Paul Wang, MD, senior vice president and head of medical research at Autism Speaks, says that “while babies hit language milestones at various times, if there is a delay beyond certain ages, it’s important to seek professional evaluation. Potential autism symptoms include no back-and-forth gestures such as pointing or waving; no words by 16 months; or no meaningful two-word phrases by 24 months.
2. Challenges with Social Reciprocity
Healthy young children will show their connections with others by sharing a smile, a hug, or a knowing look. If your kid isn’t giving off big smiles or joyful expressions by the time they’re six months old, it could be a sign of autism.
Eye contact might also be hard for people with ASD as it affects their ability to read and interpret other people’s facial expressions.
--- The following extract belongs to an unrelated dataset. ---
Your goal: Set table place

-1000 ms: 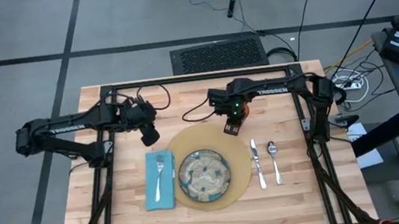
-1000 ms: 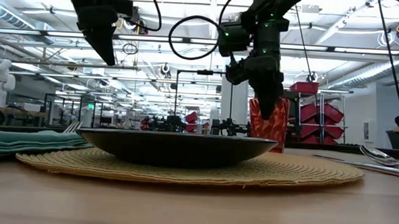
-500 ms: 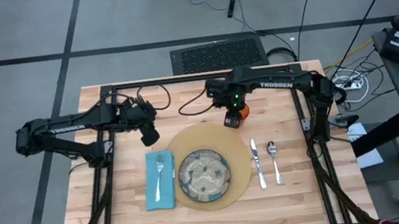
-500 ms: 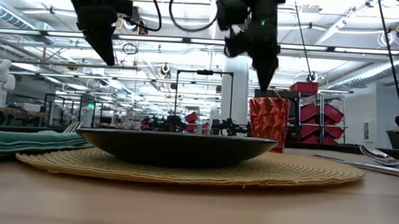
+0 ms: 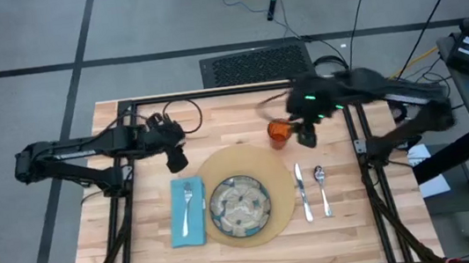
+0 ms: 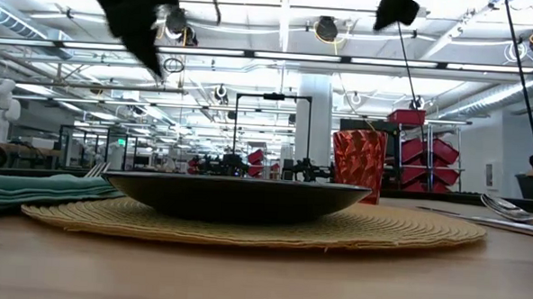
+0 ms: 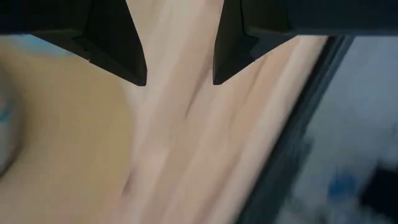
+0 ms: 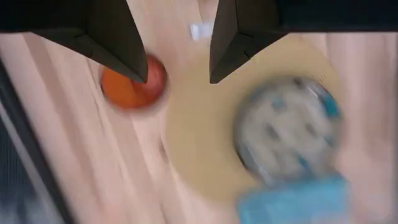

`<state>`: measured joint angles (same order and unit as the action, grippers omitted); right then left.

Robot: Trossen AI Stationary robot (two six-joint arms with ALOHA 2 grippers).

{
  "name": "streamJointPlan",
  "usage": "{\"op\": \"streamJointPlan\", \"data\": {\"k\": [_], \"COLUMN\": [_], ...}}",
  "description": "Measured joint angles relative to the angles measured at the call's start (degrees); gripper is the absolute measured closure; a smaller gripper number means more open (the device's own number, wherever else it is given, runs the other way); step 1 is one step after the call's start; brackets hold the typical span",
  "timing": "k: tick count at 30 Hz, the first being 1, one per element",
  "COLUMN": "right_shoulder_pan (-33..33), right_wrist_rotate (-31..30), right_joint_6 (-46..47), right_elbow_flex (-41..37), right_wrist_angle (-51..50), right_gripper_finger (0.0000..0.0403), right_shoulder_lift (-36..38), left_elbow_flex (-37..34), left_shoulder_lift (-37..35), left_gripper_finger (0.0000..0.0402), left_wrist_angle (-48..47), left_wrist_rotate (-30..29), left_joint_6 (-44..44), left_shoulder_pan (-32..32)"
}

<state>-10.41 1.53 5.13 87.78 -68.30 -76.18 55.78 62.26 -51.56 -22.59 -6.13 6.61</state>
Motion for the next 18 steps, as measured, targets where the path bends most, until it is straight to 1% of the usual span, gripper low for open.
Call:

Dana Watternberg Khani, Med, senior consultant and autism expert for Autism Friendly Spaces, says that “many children with autism have a hard time relating to others, so they may seem more interested in objects than people.” For example, if you show your child a picture of a ball, he might focus more on that than making eye contact with you.
According to research, regression is common among children who have ASD. Dr. Wang suggests that “any child who is sick or upset might show a couple of days of decreased language and communication, but if the loss of skills lasts more than a few days, it’s important to seek out an expert to figure out why.”
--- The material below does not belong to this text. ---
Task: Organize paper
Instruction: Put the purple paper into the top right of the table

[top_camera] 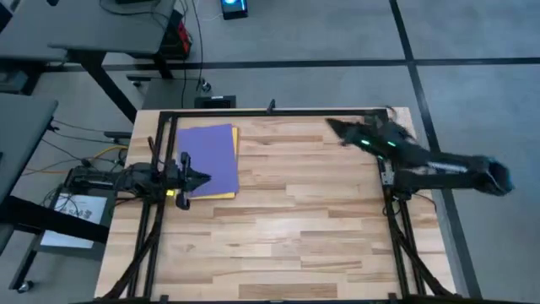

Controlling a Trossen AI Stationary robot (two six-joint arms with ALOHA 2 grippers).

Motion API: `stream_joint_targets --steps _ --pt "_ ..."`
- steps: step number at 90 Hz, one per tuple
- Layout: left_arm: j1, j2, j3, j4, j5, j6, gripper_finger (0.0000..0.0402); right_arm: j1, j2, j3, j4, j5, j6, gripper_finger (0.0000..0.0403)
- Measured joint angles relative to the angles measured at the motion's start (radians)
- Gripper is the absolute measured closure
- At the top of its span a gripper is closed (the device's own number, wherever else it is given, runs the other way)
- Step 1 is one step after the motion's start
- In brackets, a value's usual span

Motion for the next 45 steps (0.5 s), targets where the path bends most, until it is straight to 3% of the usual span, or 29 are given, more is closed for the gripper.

Studies have shown that about one-third of children with autism experience some kind of regression, but the majority of these children don’t have typical development to start with. Instead, they have early delays and lose some skill that they had attained.
4. Repetitive Behaviors
According to Autism Speaks, “hand-flapping, rocking, jumping and twirling, arranging and rearranging objects, and repeating sounds, words, or phrases,” are all common behavioral characteristics of ASD.
Children who have ASD can become fixated on order when it might not seem to have a purpose. For example, during play time, they might spend hours lining up their toys and sorting them by color or size instead of playing with them.
Routine is somewhat important in life and we all get a little uncomfortable if we have to stray from our usual way of doing things, but if your child really has a meltdown when asked to do something different, it’s a clear sign of a problem.
In young children, this might result in tantrum-like behavior. As children get older, autism symptoms might reveal themselves in repetitive behaviors such as pacing or wringing hands together when anxious.
6. Strong Preoccupations or Obsessions
According to Autism Speaks, extreme interest and deep knowledge of an unusual subject matter can also be a sign of autism. This could be an obsession with fans, vacuum cleaners, or toilets and expert knowledge in astronomy or Thomas the Tank Engine. Older children and adults suffering from autism might develop a preoccupation with dates, numbers, symbols, and science topics.
People on the autism spectrum often have trouble inferring or understanding abstract concepts and idioms. Khani recalls that when she taught second grade, she asked a child to toss her a paper clip and then suddenly there was a paper clip bouncing off her head. Similarly, if, for example, you ask a child to “take a seat,” they might ask where they should take it.
8. Associated Conditions
Khani notes that “it’s common for people on the spectrum to also be diagnosed with other disorders.” According to Autism Speaks. Diagnoses that often accompany ASD include gastrointestinal disorders, sleep dysfunction, seizures, sensory processing problems, and pica (the tendency to eat things that aren’t food.)